E´ l´effetto annuncio del nucleare che si fa sempre più sentire per giustificare i grandi costi rispetto ad una crisi economica mondiale che rischia di rimettere il nucleare nel suo cantuccio di energia in declino. A settembre l´Agenzia internazionale per l´energia atomica (Iaea) ha detto che «la produzione di nucleare nel mondo potrebbe raddoppiare entro il 2030» e la scorsa settimana l´Agenzia per l´energia nucleare dell´Ocse ha rilanciato: «la capacita nucleare mondiale potrebbe essere moltiplicata per 3,8 entro il 2050», in soccorso alla tesi della moltiplicazione dell´atomo è venuta Électricité de France (edf) che ha assicurato che «Gli investimenti nel settore nucleare nel mondo stanno accelerando, malgrado la crisi internazionale».

Ma è davvero così o si tratta di marketing preventivo in tempo di vacche scheletriche?

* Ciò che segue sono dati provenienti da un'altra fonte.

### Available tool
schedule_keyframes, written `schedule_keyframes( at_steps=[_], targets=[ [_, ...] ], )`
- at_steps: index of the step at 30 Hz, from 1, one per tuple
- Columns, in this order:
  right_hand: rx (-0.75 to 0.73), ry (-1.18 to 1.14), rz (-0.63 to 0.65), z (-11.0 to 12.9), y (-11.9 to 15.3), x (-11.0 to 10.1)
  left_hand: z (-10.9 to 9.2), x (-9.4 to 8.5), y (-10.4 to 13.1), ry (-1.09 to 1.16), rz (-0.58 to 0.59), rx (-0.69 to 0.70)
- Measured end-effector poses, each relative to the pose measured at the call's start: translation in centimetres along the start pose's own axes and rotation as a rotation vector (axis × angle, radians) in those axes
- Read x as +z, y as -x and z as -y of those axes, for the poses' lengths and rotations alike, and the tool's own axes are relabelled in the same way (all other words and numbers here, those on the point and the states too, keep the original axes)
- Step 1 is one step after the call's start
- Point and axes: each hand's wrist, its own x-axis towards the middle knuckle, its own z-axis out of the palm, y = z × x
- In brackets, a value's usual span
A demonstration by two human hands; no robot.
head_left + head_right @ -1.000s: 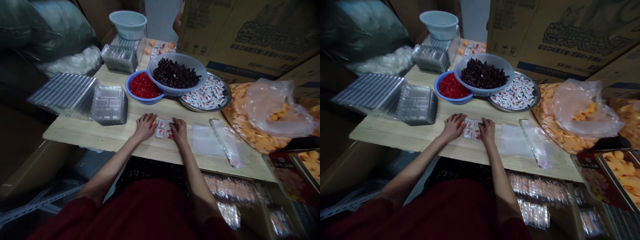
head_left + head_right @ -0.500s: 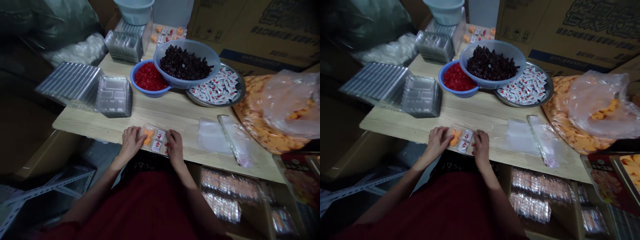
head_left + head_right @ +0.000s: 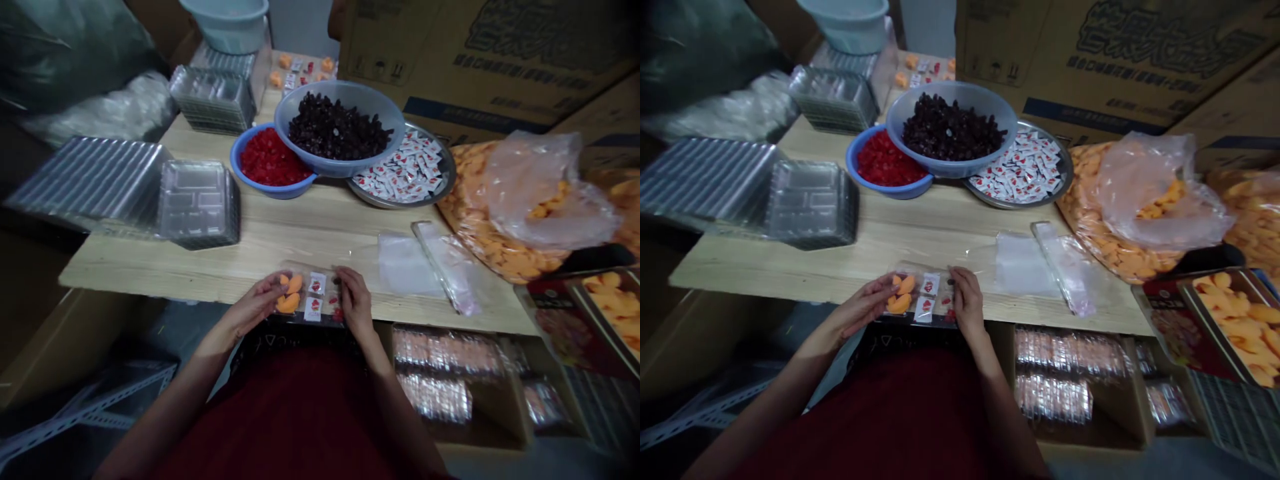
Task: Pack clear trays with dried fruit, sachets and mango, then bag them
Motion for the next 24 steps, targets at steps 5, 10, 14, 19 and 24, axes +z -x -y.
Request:
schedule_keyframes(
  at_steps=[5,10,14,19,24],
  targets=[
    [-0.036,0.111,-0.055,0.7,0.1,-1.2,1.2,0.8,0.4,0.076,0.044,-0.070],
    [0.103,0.399,-0.090,0.8,-0.7,-3.8,1.3,0.3,0.3,0.169,-0.146,0.053],
    [0.215,0.715,0.123,0.4,-1.8,-4.3,0.4,-0.3,0.1,0.224,-0.290,0.127],
    [0.314,0.857,0.287,0.1,-4.0,-4.3,0.2,-0.1,0.3,0.244,-0.321,0.148],
    [0.451,0.677,0.282,-0.6,-5.6,-6.2,0.8,-0.1,0.7,0.252,-0.311,0.153]
  ],
)
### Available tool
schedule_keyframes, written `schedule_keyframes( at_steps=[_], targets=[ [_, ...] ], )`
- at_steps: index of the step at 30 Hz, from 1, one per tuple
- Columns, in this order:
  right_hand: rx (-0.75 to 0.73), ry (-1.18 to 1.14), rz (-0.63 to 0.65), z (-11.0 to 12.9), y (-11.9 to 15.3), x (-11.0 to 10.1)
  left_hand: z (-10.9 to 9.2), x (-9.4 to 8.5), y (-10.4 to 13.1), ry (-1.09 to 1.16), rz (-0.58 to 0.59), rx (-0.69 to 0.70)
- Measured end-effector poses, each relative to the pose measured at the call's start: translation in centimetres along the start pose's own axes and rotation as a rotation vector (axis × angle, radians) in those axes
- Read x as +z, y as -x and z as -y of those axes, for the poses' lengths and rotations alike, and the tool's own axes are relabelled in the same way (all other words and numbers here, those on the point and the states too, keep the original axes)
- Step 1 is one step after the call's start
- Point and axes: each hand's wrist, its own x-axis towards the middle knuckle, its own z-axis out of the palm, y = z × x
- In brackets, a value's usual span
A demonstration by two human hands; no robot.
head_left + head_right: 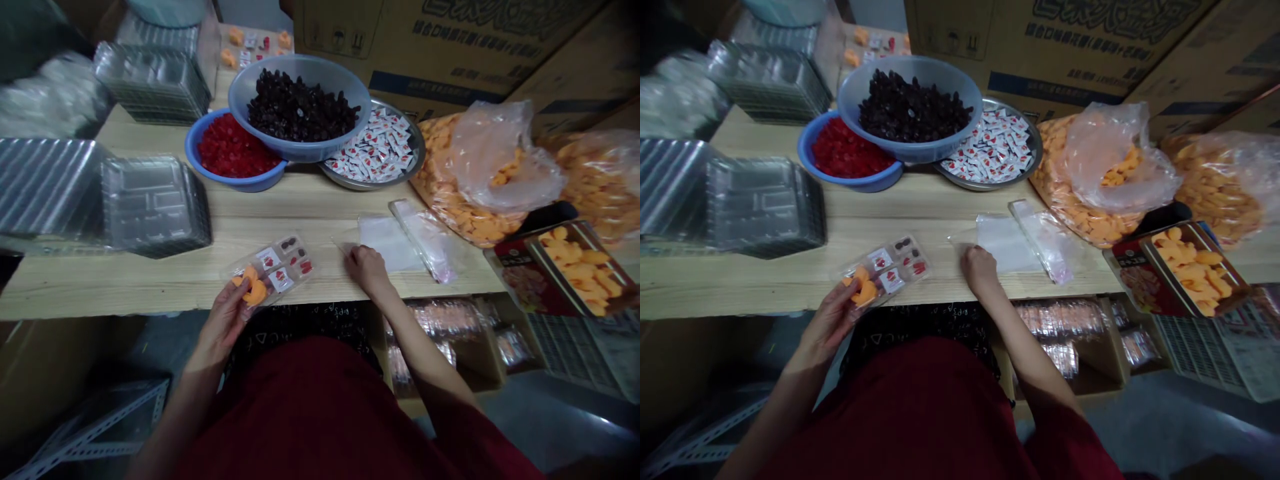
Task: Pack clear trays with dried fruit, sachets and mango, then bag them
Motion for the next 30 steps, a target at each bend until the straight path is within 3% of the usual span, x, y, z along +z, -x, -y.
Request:
schedule_keyframes(
  at_steps=[5,13,18,24,30],
  targets=[
    [0.027,-0.157,0.000,-1.5,-0.6,0.0,0.9,1.1,-0.4,0.022,0.027,0.013],
    [0.051,-0.594,0.022,-2.9,-1.0,0.9,3.3,5.4,-1.3,0.054,0.138,0.121],
    [0.051,-0.655,0.033,-3.2,-0.8,0.7,4.5,6.1,-1.6,-0.023,0.117,0.177],
    [0.107,-0.658,-0.159,-1.8,0.2,1.0,5.0,6.1,0.7,-0.078,0.084,0.277],
    [0.030,-0.459,-0.434,0.8,1.3,1.5,6.8,5.4,2.4,-0.183,0.077,0.236]
  ],
)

Secondo "Sortir du nucléaire" «In realtà, mentre la produzione nucleare mondiale è già calata dell´1% nel 2007, l´industria dell´atomo ha iniziato un declino praticamente irreversibile: mentre la maggioranza dei reattori nucleari nel mondo sono vecchi e saranno chiusi entro 20 o 30 anni, è evidente che i progetti reali di nuovi reattori, a differenza dei diversi effetti annuncio, sono poco numerosi. Peggio: la crisi finanziaria mondiale va inevitabilmente a rendere più difficile, persino impossibile, la mobilitazione dei capitali necessari ai pesanti costi iniziali per la costruzione di reattori nucleari. Già ora, il Sudafrica, che aveva annunciato non meno di 12 reattori nucleari, ha fatto sapere che il suo programma è compromesso. Anche il programma nucleare annunciato dalla Turchia è stoppato di fatto per la mancanza di società candidate a costruire i reattori».

Anche negli Usa i progetti di nuovi reattori nucleari sono calati dai 30 previsti nel 2007 ai 2 rimasti nel 2008 e la crisi economica sembra condannare anche quest´ultimi, visto che i finanziamenti pubblici di cui hanno bisogno sono stati assorbiti dal Piano Paulson. Insomma in America non ci sono più dollari per il nucleare e senza soldi pubblici nessuno investe sull´atomo, come sconsigliano di fare anche Standard and Poor´s e Moody´s.

Le cose non vanno meglio nella Francia modello energetico per Scajola: fino a 4 giorni fa Edf ed Areva avevano perso rispettivamente il 50% e il 40% del loro valore dal primo gennaio. Sicuramente colpa della crisi finanziaria, ma il ribasso delle imprese nucleari era già iniziato da prima dello scoppio della bolla finanziaria. «Se il nucleare fosse realmente un´energia del futuro - sottolineano impietosi a "Sortir du nucléaire" - Edf ed Areva avrebbero resistito alla crisi, ora fanno parte delle società che hanno calato di più. Il supposto "rinascimento" del nucleare sembra ugualmente compromesso in Gran Bretagna, dove Edf ha acquisito British Energy. Come si può immaginare che Edf, in piena disfatta, possa finanziare la costruzione di nuovi reattori?».

Nonostante i proclami di Scajola la crisi potrebbe far male anche al nucleare italico. Quel che è certo è che, nonostante quel che vogliono farci credere, il declino riguarderà solo una parte marginale dell´energia mondiale: il nucleare rappresenta il 15% della produzione elettrica mondiale, solo il 2,5% del consumo di energia mondiale.